Gaga’s therapeutic message seems at odds with the visuals of her art. On one hand you have the Gaga persona of a polite young woman on Good Morning America encouraging young people who are being bullied to believe in themselves and pursue their dreams. On the other hand, we have the Gaga persona appearing on stage and in music videos blending images of sex, death, and violence. Cultural critic Camille Paglia speculates that Gaga represents the death of sex, noting, “Despite showing acres of pallid flesh in the fetish-bondage garb of urban prostitution, Gaga isn’t sexy at all—she’s like a gangly marionette or plasticised android. How could a figure so calculated and artificial, so clinical and strangely antiseptic, so stripped of genuine eroticism have become the icon of her generation? Can it be that Gaga represents the exhausted end of the sexual revolution?”

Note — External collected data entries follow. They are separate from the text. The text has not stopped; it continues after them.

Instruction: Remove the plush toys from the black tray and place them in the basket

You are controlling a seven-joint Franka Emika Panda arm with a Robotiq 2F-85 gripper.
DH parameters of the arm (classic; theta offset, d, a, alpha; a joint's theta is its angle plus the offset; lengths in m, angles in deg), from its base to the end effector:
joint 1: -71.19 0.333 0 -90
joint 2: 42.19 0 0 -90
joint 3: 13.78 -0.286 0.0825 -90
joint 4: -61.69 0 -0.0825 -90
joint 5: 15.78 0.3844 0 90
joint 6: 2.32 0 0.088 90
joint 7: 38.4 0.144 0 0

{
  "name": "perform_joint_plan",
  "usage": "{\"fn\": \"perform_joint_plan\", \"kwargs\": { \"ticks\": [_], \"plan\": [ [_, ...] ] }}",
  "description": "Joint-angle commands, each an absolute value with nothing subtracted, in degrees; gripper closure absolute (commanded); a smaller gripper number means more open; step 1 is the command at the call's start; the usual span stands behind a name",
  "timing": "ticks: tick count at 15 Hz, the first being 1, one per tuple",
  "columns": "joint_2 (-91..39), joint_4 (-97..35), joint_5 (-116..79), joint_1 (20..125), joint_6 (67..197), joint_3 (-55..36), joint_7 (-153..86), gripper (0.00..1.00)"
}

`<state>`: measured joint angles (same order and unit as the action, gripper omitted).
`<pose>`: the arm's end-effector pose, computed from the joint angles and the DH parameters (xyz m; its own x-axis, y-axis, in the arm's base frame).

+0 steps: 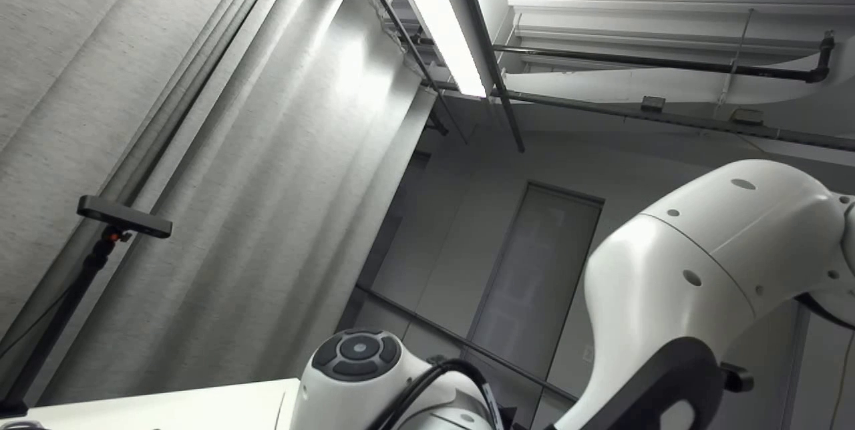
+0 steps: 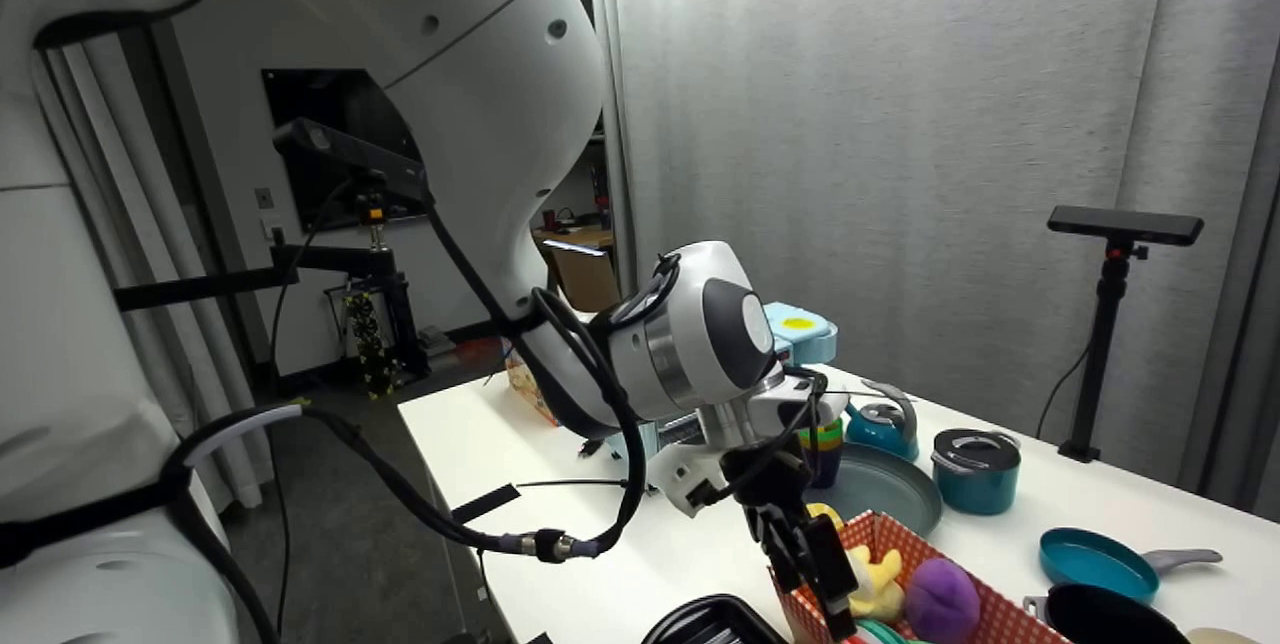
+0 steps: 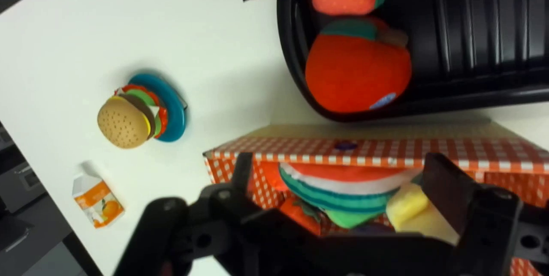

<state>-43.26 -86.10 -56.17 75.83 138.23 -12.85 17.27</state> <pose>0.4338 0.0129 0.1949 0.9418 -0.2865 0.1760 -0.3331 -0.8662 0.3724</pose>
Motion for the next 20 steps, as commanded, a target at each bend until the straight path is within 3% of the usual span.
{"fn": "perform_joint_plan", "kwargs": {
  "ticks": [1,20],
  "plan": [
    [-46.4,-90.4,-47.5,74.5,137.8,-13.7,10.9,0.0],
    [-31.1,-87.0,-47.1,74.4,152.0,-9.6,9.1,0.0]
  ]
}}
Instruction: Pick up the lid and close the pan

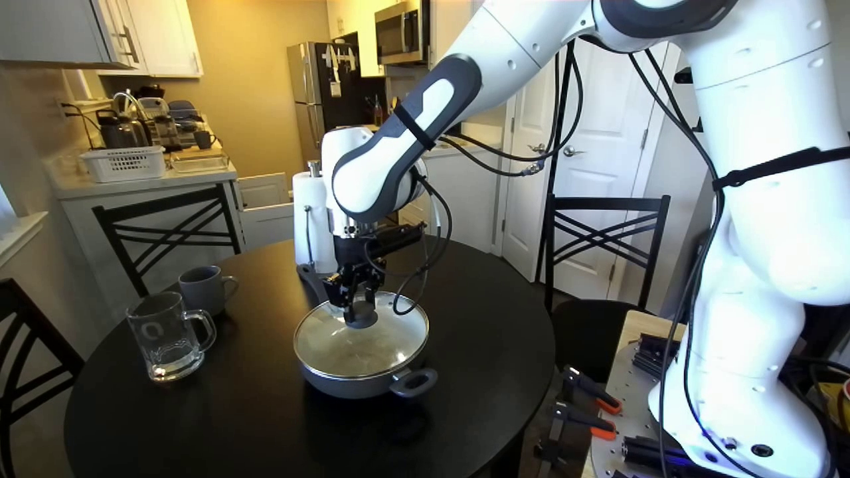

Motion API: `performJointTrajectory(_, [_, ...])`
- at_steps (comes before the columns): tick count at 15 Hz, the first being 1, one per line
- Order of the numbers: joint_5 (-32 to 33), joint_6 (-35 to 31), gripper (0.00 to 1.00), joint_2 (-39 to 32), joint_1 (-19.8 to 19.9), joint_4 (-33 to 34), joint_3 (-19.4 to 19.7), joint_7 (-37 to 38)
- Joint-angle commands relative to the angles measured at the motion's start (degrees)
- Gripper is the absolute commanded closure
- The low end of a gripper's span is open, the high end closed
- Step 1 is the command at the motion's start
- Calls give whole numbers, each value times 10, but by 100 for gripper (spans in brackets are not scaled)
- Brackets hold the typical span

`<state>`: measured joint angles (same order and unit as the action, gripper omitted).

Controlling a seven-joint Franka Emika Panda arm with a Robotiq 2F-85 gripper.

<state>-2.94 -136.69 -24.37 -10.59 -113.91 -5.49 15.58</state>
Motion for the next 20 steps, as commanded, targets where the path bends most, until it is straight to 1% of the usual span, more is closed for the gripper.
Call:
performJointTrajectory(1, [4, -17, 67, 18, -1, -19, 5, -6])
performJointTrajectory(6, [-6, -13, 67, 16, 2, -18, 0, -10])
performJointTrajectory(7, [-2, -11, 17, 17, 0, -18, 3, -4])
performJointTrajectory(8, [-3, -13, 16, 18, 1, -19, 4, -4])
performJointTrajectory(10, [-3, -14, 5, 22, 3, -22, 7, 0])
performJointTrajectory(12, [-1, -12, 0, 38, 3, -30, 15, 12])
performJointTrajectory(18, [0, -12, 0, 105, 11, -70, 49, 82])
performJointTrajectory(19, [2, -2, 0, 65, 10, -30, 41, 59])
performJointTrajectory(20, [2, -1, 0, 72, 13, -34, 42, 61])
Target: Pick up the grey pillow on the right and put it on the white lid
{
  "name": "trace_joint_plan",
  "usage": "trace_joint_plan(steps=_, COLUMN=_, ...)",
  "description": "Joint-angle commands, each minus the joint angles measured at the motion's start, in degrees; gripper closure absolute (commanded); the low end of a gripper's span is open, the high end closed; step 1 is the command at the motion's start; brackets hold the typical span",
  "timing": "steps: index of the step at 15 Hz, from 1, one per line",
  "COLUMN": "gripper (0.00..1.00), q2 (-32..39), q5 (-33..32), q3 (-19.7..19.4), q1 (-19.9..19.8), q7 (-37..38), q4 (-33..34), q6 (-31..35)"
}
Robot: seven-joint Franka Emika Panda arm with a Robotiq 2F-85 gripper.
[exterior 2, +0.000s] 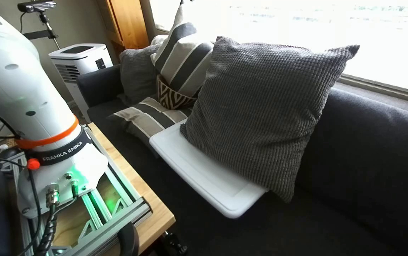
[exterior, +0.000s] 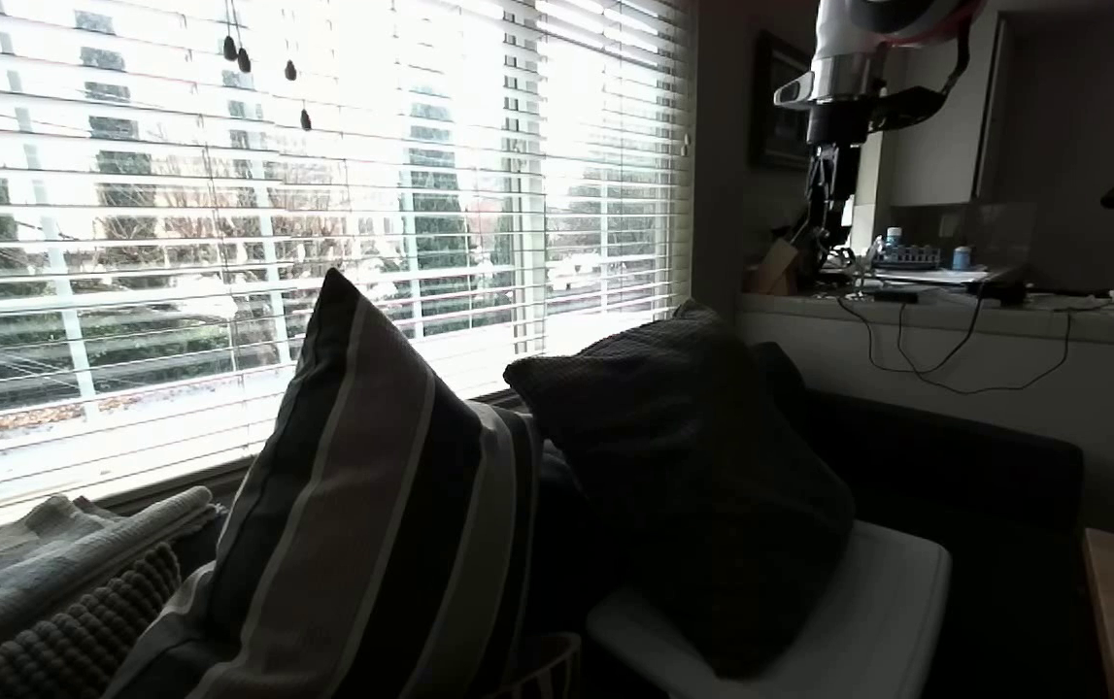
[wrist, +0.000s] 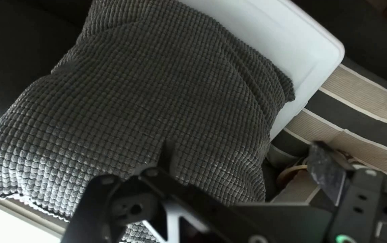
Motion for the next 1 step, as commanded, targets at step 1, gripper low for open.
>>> trace_joint_plan(steps=1, gripper=0.00, q2=-0.09, q5=-0.55, q3=-1.26, q1=1.50, q7=0.52, q4=0.08, q6=-0.15)
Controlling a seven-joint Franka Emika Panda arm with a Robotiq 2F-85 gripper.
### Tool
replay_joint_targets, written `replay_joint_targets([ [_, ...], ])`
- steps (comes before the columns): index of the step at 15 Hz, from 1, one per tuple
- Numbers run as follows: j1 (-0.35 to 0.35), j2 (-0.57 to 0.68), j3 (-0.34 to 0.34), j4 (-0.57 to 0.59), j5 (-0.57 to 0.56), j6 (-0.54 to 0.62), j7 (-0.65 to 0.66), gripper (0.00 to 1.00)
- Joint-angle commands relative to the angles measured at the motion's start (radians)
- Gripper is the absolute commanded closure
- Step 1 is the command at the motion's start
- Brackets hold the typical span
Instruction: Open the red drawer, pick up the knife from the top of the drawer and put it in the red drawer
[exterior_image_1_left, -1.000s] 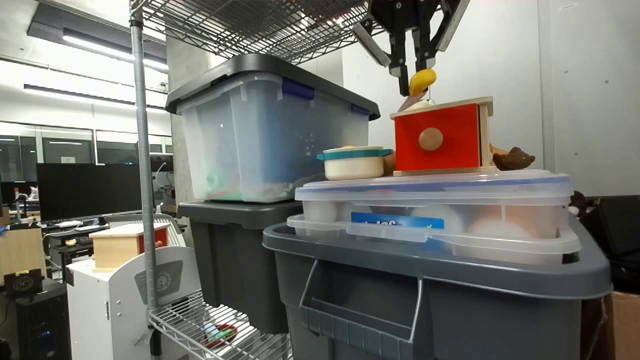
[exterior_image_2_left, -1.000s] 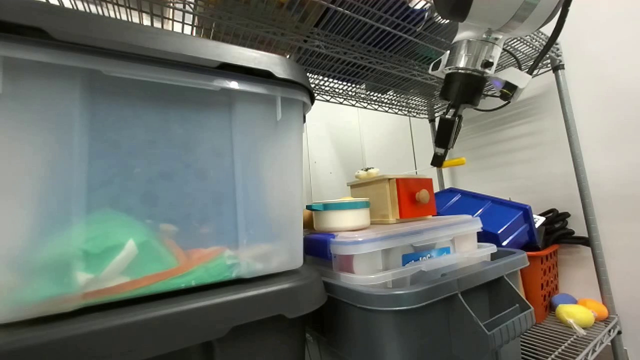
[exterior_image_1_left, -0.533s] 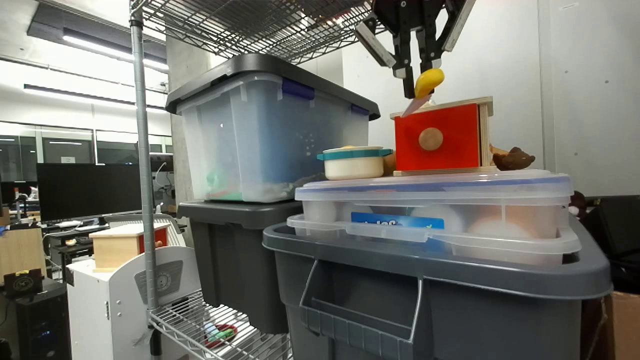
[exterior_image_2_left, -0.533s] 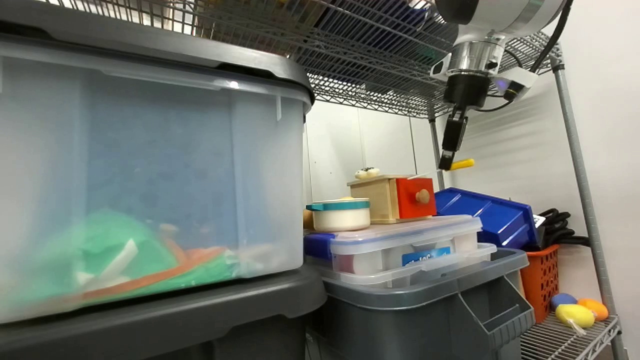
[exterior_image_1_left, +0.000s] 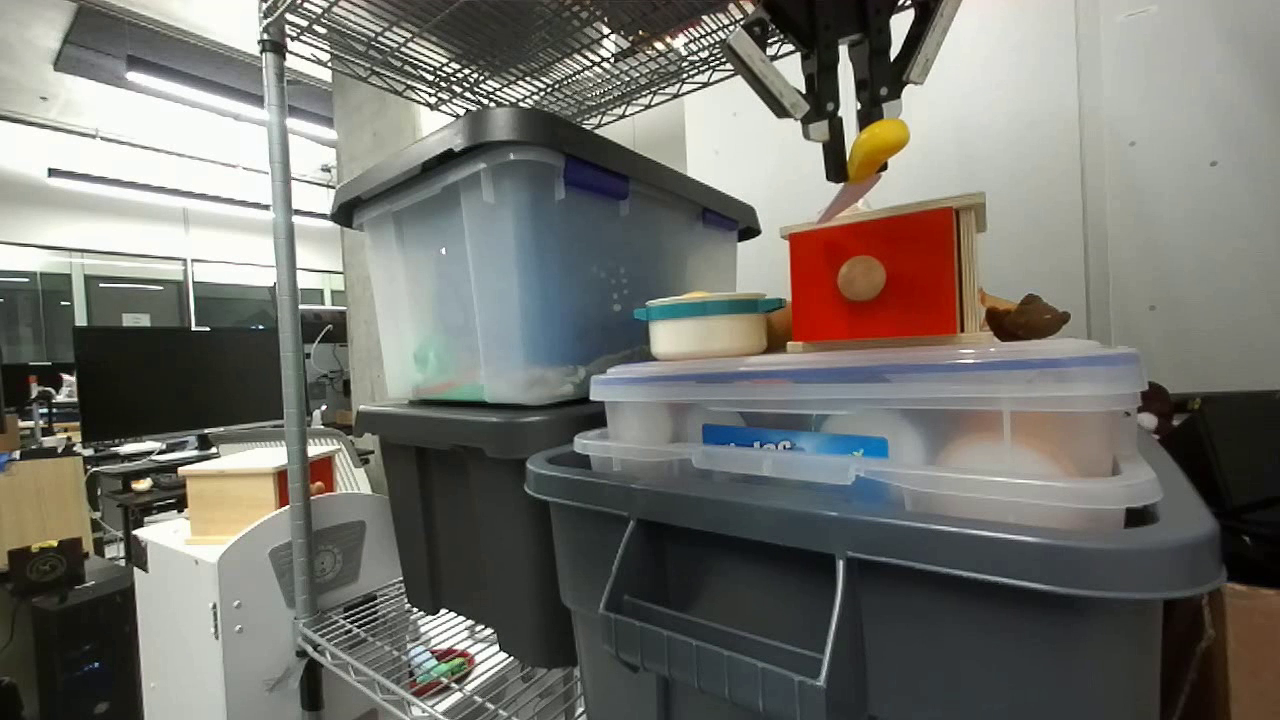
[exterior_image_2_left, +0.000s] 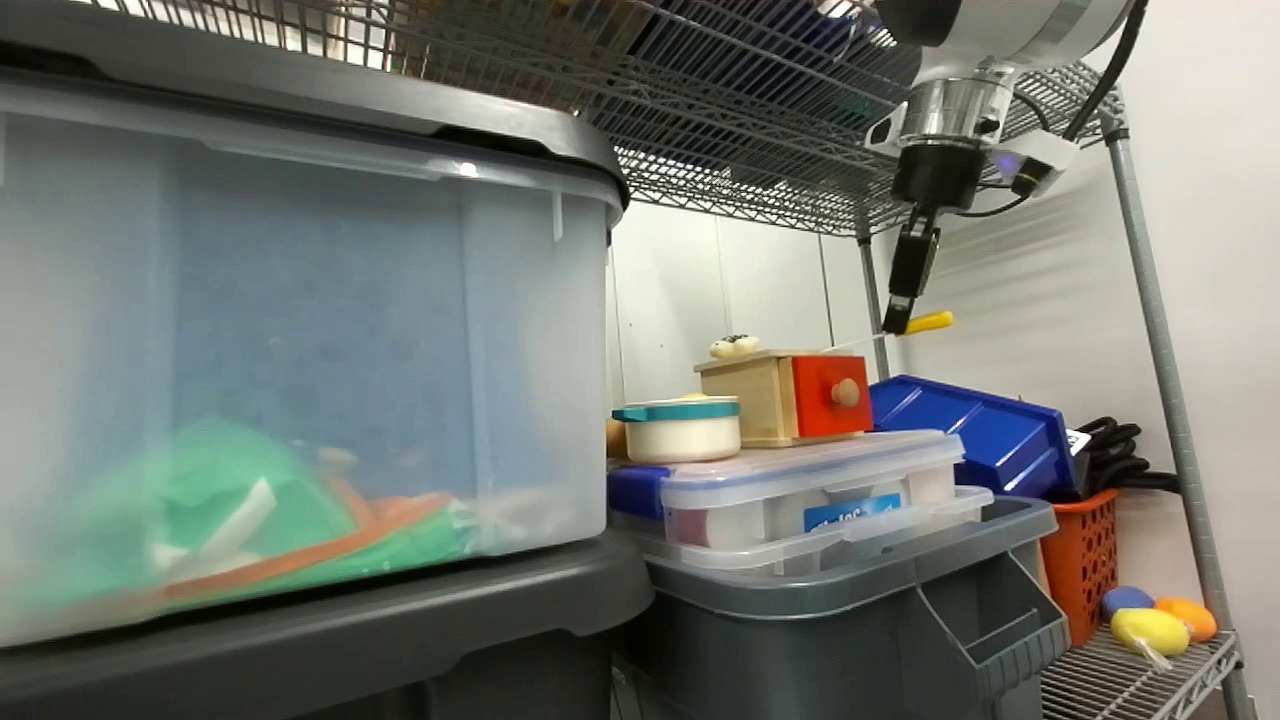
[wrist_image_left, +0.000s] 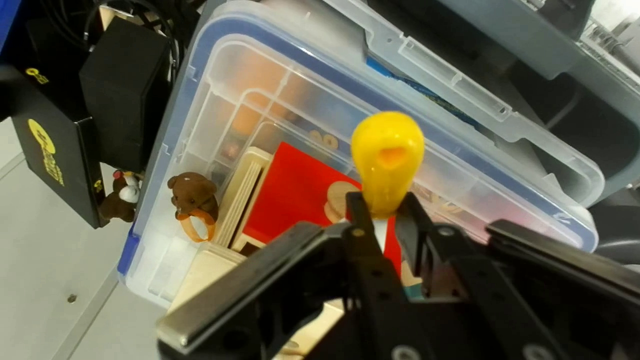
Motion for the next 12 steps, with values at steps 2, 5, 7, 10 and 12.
replay_joint_targets([
  [2,-0.008,0.015,-0.005,0.038,-0.016,-0.024,0.002,0.95],
  [5,-0.012,0.021,-0.006,0.040,-0.019,-0.027,0.003,0.95],
  [7,-0.015,0.023,-0.005,0.041,-0.018,-0.028,0.003,0.95],
  [10,-0.016,0.032,-0.004,0.044,-0.014,-0.026,0.002,0.95],
  [12,-0.018,0.039,-0.004,0.049,-0.014,-0.025,0.004,0.95],
])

I am not sure that Gaga represents the death of sex. Rather I think that her art resonates with a generation whose worldview is shaped by a torrent of media in which sex and violence are inextricably linked. Gaga’s music and art is designed for a generation for whom sexual abuse is the norm and hardcore pornography is part of the wallpaper of everyday life. These teens and young adults inhabit a world in which sex is no longer just about overexcited teenage hormones, but rather is an avenue toward social power. Gaga resonates with those navigating gender confusion, sexual dysfunction, the reality of absent parents, and who face the specter of self-harm. The illogical disconnect between Gaga’s feel-good therapeutic message on daytime TV and the Dionysian themes of her performance art makes perfect sense to a conflicted generation who some days want to reach for the stars and other days just want to lie in the gutter, wasted.
Mark Sayers is the senior leader of Red Church in Melbourne, Australia, as well as being the creative director of Uber Ministries. He is the author of The Trouble with Paris: Following Jesus in a World of Plastic Promises (Thomas Nelson, 2008), The Vertical Self: How Biblical Faith Can Help Us Discover Who We Are in an Age of Self Obsession (Thomas Nelson, 2010), and, most recently, The Road Trip That Changed the World: The Unlikely Theory That Will Change How You View Culture, The Church, and Most Importantly Yourself (Moody, 2011).